By Pablita Thomas, Executive Director, BC Hospice Palliative Care Association
As we begin 2026, British Columbia enters the second year of Age Forward, a provincial strategy and action plan grounded in connection, prevention, and community-based supports. While Age Forward is led by the Ministry of Health and focuses on aging well, its intent reflects a broader provincial shift toward upstream, community-based approaches that require alignment across health, mental health, and social systems.
Hospice societies across British Columbia already deliver this model in practice. Through specially trained staff and volunteers, they support not only seniors, but children, families, caregivers, and individuals across the lifespan, across cultures, identities, sexual orientations, and housing circumstances, including people who are structurally unhoused, in urban, rural, and remote communities.
This year, the BC Hospice Palliative Care Association’s theme is Presenting the Case: elevating the services hospice societies deliver as essential health and mental health infrastructure, and naming the structural misalignment that has limited their full recognition and integration within provincial planning, policy frameworks, which ultimately has affected equitable funding pathways.
Delivering System Outcomes Without System Positioning
Hospice societies deliver care where health, mental health, caregiving, and social connection intersect.
They provide grief and bereavement support, caregiver stabilization, palliative and end-of-life care, volunteer-led companionship, and low-barrier psychosocial services, often long before crisis points are reached, and long after formal clinical care ends.
These services are delivered by specially trained staff and volunteers, across urban, rural, and remote communities, in partnership with families, clinicians, and community organizations.
Yet despite this impact, hospice societies remain largely outside formal policy and funding architecture.

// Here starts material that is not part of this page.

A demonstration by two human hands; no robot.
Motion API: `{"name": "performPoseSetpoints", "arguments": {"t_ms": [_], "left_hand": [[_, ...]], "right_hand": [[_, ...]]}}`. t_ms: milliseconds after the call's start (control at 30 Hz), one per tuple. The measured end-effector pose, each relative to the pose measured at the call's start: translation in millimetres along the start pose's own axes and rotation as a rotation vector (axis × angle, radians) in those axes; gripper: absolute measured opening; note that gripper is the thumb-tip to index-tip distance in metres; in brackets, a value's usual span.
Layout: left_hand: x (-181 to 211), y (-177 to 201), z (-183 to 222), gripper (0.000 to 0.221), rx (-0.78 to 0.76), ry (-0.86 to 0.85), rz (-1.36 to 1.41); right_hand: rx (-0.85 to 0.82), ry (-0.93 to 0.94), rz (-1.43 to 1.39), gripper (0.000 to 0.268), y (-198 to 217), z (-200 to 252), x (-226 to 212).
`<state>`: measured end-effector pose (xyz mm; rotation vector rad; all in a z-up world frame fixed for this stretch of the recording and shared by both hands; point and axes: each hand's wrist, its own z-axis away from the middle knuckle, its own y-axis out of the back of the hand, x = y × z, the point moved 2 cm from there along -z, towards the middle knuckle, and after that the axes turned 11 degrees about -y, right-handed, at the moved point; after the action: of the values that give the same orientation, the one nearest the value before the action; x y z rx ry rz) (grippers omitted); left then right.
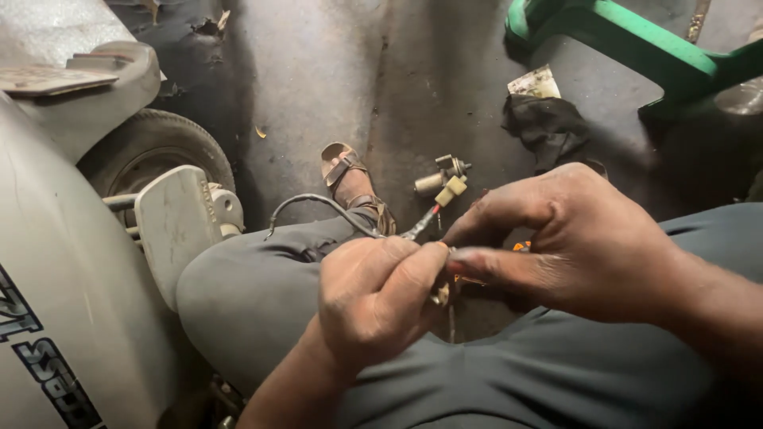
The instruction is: Inspecting and repairing electrical connectors and a starter motor for a motorcycle.
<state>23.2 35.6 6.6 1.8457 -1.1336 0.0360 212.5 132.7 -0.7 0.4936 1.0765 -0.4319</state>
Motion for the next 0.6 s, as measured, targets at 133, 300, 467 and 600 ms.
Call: {"name": "performPoseSetpoints", "arguments": {"t_ms": [133,300,467,600], "left_hand": [[-5,-10,1,0.031,-0.030,0.056,-0.048],[-20,-25,3,0.024,-0.062,0.275,0.033],[-42,-44,14,0.012,-0.060,0.535,0.068],[-49,-49,19,0.016,0.169,0.600,0.441]], "right_hand": [[0.083,-0.060,0.087,0.020,5,-1,6],[0.215,-0.074,0.101,0.020,23,1,1],[0.277,-0.026,-0.101,0.019,34,3,5],[0.197,-0.015,-0.220,0.020,23,-7,14]]}}
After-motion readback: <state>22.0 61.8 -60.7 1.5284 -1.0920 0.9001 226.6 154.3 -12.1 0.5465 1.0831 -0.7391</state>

This is not a gap in delivery.
It is a gap in policy design.
At times, hospice societies are referenced in consultations and community outcomes, but they are not consistently embedded within funding pathways, cross-ministry mandates, or system integration frameworks. As a result, their contributions remain under leveraged at a time when the health system is under historic strain and fiscal pressure.
Hospice Predates Modern Health Integration
To understand this system/policy gap, is to understand how hospice palliative care delivered by hospice societies began in BC.
Hospice societies in British Columbia predate today’s integrated health system structures and the current regionalized health authority model.
Many emerged in the late 1970s and early 1980s through community and volunteer leadership, alongside or ahead of early provincial hospice pilot initiatives. They developed largely outside formalized palliative care structures, as charitable, volunteer-led responses to unmet needs at end of life, in caregiving, and in grief and bereavement.
This community-based origin allowed hospice societies to earn deep local trust, respond flexibly to local realities, and reach people and families the formal health system often could not.
That independence became their strength, and, over time, their vulnerability.
As health systems evolved toward regionalization and integration, hospice societies were never formally repositioned within new policy, planning, or funding architectures. They remained outside the system not by choice, but by historical design.
The result is a paradox: hospice societies now deliver outcomes governments explicitly prioritize, prevention, mental health support, caregiver wellness, social connection, and community resilience, yet remain structurally under recognized and inconsistently integrated as system partners.
A Shift in the Conversation, and a Moment to Act
The 2025 Select Standing Committee on Finance consultation report marked an important shift. For the first time, hospice palliative care, grief and bereavement services, caregiver support, and community-based approaches were raised repeatedly across multiple themes, including health system sustainability, mental health, and community care.
This recognition matters.
But consultation alone does not ensure implementation.
As British Columbia prepares for Budget 2026 release amid fiscal constraints and growing demand for community based care, the opportunity is not only to fund programs, but to align policy, funding, and mandates with infrastructure that already exists and works.
Hospice societies are uniquely positioned to support this alignment. Through its provincial reach and relationships with hospice societies across BC, BCHPCA can help identify where and how community-based palliative approaches intersect with multiple ministries, health, mental health, seniors, children and families, and social development, without duplicating effort or creating new bureaucracy.
What Comes Next
In February 2026, BCHPCA will release a Policy Position Paper outlining how hospice societies can be integrated into BC’s health and mental health systems without being institutionalized or absorbed, and without eroding the community trust that makes them effective.
This paper is not a funding proposal.
It is a systems level policy statement intended to support implementation, interpretation, and alignment, regardless of specific budget allocations.
Our message is simple:
Hospice societies are not charitable add-ons to the health system.
They are community based system stabilizers, mental health partners, and cost containment allies.
If British Columbia is serious about strengthening community care while managing fiscal constraints, hospice societies must be structurally recognized and integrated as essential partners.
This year, BCHPCA will present that case, clearly, constructively, and collaboratively.